## [INSTRUCTIONS FOR THE TASK]
The span to repeat in the listing below runs from the line containing "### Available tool" to the line containing "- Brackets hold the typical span", inclusive. Repeat it exactly, and only it.

## [AVAILABLE DATA]
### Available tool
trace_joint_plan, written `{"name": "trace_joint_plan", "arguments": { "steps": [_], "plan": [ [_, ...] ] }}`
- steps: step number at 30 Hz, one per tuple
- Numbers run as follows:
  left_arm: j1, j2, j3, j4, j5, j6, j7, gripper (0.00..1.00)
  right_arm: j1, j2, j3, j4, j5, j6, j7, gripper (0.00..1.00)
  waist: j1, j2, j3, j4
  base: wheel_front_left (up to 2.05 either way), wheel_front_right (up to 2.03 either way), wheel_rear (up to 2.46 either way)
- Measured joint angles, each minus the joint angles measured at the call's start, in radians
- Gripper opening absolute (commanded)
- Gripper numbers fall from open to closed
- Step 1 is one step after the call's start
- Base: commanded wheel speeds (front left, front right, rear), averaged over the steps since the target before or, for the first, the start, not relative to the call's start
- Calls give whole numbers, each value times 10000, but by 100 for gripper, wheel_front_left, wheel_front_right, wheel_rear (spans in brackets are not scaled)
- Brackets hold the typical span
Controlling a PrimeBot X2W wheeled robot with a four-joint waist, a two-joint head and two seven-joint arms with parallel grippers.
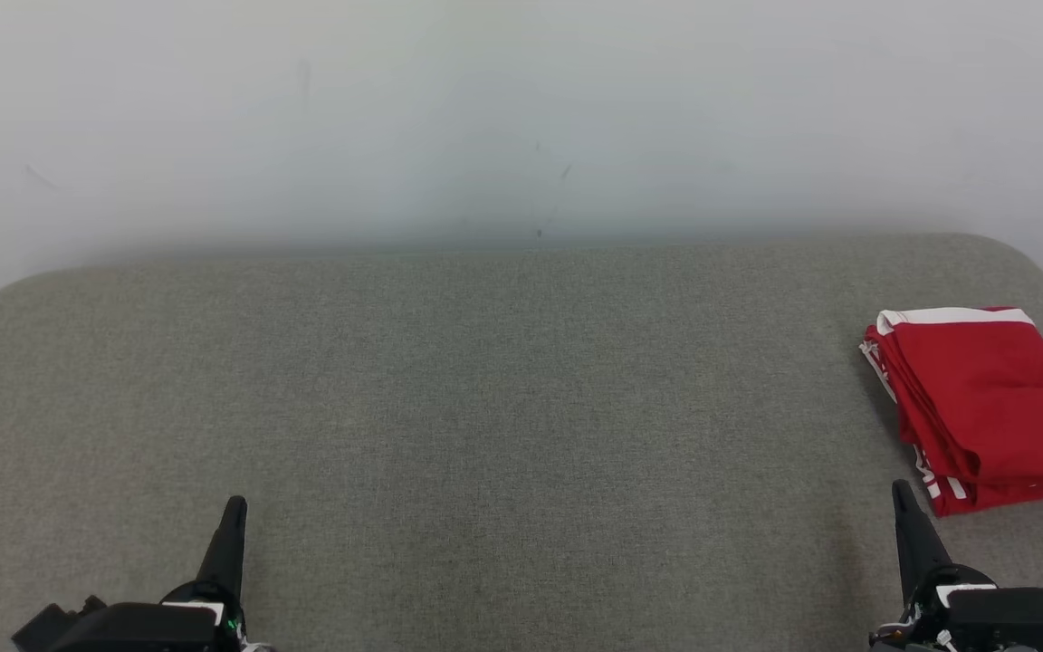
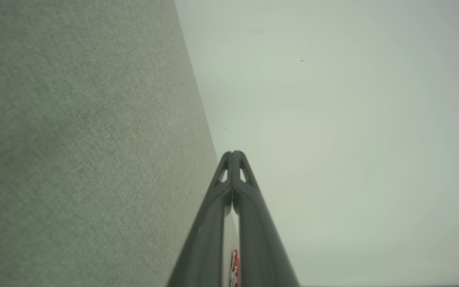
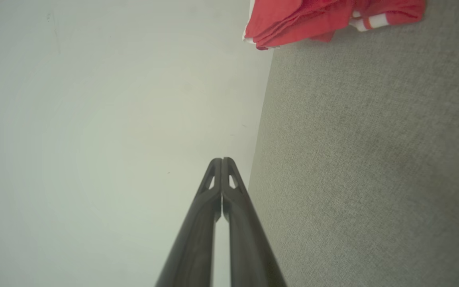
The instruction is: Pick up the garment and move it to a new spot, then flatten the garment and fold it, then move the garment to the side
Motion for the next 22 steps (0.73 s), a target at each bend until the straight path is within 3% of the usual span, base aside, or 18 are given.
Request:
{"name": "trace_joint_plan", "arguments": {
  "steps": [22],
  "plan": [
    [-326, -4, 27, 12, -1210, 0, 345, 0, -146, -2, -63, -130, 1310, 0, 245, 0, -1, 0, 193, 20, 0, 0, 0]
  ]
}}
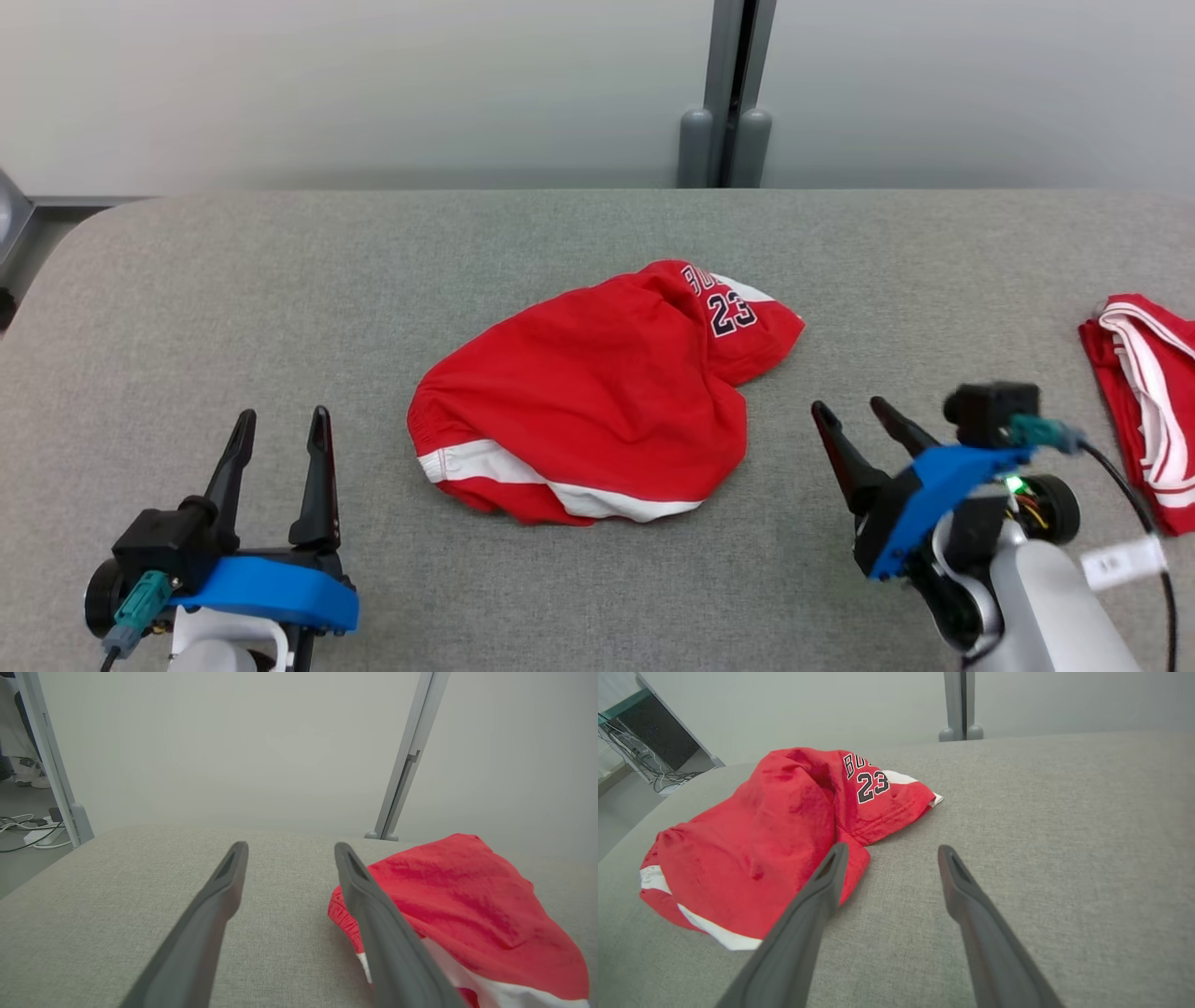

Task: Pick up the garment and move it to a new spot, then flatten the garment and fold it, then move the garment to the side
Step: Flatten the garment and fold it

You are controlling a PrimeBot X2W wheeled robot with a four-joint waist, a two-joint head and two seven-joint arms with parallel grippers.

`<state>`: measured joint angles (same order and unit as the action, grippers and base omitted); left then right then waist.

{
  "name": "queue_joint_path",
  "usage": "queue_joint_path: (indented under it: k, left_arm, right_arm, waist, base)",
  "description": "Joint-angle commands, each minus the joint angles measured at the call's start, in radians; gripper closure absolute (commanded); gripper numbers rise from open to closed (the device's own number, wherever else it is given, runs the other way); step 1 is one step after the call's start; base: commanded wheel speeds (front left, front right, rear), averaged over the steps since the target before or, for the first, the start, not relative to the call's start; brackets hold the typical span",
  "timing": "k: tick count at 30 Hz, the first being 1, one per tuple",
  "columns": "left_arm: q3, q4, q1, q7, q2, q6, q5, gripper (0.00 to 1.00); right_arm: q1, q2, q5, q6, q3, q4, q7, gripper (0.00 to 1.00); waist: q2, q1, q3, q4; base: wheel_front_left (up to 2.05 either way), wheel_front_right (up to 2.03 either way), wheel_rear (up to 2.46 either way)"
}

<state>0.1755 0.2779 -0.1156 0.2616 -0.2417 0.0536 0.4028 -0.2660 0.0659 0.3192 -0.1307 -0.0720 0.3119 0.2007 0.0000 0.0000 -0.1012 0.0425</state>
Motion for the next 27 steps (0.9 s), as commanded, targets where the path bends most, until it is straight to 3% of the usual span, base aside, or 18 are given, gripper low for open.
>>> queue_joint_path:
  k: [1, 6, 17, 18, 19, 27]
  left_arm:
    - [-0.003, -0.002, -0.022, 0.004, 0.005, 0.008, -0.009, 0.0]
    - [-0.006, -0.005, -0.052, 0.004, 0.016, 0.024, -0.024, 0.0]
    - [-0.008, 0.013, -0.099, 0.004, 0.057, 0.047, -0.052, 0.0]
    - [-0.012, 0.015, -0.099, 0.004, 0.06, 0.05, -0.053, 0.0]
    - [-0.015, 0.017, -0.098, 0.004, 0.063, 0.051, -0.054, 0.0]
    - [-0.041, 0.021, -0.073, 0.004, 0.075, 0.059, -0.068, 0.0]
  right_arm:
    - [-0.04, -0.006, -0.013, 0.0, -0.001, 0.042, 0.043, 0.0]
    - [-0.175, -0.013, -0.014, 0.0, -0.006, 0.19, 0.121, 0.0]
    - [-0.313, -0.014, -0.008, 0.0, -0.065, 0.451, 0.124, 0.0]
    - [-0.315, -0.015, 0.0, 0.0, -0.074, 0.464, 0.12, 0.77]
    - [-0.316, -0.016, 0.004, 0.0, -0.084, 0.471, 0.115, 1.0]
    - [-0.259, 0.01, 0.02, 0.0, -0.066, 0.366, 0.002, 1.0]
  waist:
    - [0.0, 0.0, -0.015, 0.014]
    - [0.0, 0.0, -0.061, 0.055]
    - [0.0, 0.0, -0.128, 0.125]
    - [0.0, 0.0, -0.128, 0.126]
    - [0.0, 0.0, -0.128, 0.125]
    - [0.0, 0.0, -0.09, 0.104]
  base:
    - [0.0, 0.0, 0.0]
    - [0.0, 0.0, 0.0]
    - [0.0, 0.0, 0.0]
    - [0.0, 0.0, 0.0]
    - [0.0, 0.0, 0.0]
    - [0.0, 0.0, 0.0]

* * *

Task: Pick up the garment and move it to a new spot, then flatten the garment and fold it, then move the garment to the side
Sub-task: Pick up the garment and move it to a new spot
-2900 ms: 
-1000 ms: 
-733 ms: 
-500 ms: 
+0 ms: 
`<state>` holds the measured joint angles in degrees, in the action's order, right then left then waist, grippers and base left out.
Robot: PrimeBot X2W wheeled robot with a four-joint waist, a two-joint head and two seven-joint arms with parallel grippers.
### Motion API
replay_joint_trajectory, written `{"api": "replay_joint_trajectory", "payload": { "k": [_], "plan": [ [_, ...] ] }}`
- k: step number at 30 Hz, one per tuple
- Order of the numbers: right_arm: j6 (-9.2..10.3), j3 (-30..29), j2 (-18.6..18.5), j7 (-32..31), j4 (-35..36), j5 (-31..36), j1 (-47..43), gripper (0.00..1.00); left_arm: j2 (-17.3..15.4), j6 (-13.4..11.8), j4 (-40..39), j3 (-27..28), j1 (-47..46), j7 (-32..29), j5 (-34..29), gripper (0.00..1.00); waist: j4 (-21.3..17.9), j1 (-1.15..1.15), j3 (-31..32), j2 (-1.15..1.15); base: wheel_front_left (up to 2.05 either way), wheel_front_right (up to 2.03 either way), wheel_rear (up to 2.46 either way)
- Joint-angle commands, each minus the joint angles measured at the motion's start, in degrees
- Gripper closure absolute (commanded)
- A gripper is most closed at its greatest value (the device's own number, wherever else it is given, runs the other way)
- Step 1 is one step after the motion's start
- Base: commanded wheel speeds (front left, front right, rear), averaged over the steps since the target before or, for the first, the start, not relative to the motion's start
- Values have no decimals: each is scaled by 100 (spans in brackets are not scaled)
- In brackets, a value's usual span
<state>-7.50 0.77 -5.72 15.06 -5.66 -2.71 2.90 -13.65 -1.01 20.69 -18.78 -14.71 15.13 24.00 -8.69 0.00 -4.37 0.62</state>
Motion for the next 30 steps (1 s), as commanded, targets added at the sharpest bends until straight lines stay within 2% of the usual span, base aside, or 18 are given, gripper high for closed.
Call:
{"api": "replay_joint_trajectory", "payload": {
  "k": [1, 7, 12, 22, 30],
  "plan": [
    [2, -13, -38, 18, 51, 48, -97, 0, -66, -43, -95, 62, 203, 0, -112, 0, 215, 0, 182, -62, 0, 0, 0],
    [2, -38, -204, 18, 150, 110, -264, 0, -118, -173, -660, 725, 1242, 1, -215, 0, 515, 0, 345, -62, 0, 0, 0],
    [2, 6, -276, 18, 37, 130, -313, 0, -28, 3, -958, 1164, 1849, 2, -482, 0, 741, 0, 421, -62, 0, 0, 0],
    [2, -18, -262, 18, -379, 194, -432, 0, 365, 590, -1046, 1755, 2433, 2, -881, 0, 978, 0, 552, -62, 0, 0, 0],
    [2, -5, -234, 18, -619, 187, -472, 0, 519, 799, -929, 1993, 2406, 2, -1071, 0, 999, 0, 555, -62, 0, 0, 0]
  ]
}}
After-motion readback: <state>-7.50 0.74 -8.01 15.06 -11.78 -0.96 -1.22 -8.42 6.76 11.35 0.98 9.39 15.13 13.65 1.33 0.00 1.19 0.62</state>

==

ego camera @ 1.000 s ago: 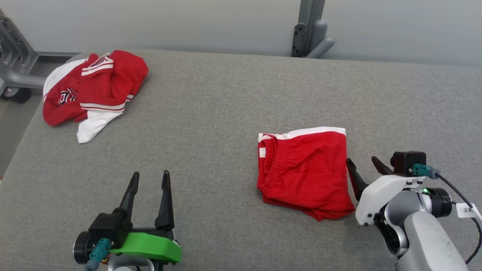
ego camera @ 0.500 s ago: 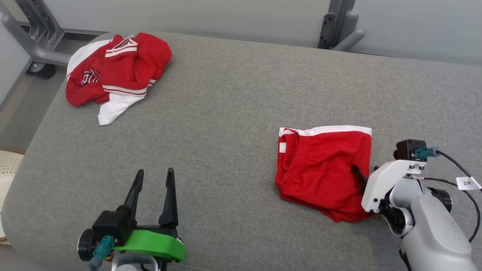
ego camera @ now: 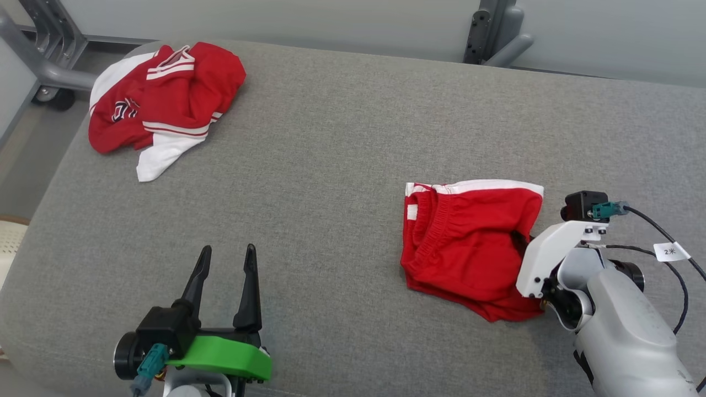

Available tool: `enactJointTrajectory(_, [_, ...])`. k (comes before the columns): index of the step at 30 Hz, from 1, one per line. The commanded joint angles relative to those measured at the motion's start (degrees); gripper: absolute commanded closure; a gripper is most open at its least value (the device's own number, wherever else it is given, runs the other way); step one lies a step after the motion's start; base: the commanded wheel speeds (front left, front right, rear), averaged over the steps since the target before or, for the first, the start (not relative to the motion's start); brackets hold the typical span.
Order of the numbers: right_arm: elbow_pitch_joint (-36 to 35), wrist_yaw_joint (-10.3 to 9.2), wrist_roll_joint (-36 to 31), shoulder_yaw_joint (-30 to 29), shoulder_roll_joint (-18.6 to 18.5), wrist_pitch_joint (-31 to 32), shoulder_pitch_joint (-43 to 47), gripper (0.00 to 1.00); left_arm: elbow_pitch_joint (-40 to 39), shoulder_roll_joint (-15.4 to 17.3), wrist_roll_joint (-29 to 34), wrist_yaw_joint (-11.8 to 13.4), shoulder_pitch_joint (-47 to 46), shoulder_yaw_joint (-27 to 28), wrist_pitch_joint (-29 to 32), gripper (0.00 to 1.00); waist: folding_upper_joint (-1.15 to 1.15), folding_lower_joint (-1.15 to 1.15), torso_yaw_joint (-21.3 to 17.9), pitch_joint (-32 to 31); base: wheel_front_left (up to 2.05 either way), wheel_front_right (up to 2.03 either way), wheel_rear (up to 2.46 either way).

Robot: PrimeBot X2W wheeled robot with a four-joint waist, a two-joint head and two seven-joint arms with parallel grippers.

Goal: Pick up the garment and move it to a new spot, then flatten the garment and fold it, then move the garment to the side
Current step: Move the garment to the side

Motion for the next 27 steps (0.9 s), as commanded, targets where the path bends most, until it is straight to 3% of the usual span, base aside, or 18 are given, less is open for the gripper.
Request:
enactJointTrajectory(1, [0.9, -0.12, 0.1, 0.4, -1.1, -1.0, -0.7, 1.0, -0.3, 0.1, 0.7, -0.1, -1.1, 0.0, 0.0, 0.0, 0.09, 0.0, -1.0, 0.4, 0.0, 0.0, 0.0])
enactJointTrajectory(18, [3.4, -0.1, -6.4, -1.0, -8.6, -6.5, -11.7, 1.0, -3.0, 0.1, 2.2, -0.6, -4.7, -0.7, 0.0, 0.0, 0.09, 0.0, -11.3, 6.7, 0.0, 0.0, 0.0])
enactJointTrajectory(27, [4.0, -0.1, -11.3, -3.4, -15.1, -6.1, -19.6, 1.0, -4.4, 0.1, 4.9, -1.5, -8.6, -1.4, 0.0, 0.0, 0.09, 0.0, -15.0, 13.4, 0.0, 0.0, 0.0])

## [ANSWER FOR THE TASK]
### Available tool
trace_joint_plan, written `{"name": "trace_joint_plan", "arguments": { "steps": [_], "plan": [ [_, ...] ] }}`
- steps: step number at 30 Hz, one per tuple
- Numbers run as follows:
  left_arm: j1, j2, j3, j4, j5, j6, j7, gripper (0.00..1.00)
  right_arm: j1, j2, j3, j4, j5, j6, j7, gripper (0.00..1.00)
  waist: j1, j2, j3, j4
  base: wheel_front_left (up to 2.05 either way), wheel_front_right (up to 2.03 either way), wheel_rear (up to 2.46 either way)
- Measured joint angles, each minus the joint angles measured at the call's start, in radians
- Gripper opening absolute (commanded)
- Gripper numbers fall from open to closed
- Step 1 is one step after the call's start
- Base: commanded wheel speeds (front left, front right, rear), averaged over the steps since the target before or, for the first, the start, not relative to the call's start
- Calls give whole numbers, each value times 10000, but by 100 for gripper, wheel_front_left, wheel_front_right, wheel_rear (spans in brackets are not scaled)
- Brackets hold the typical span

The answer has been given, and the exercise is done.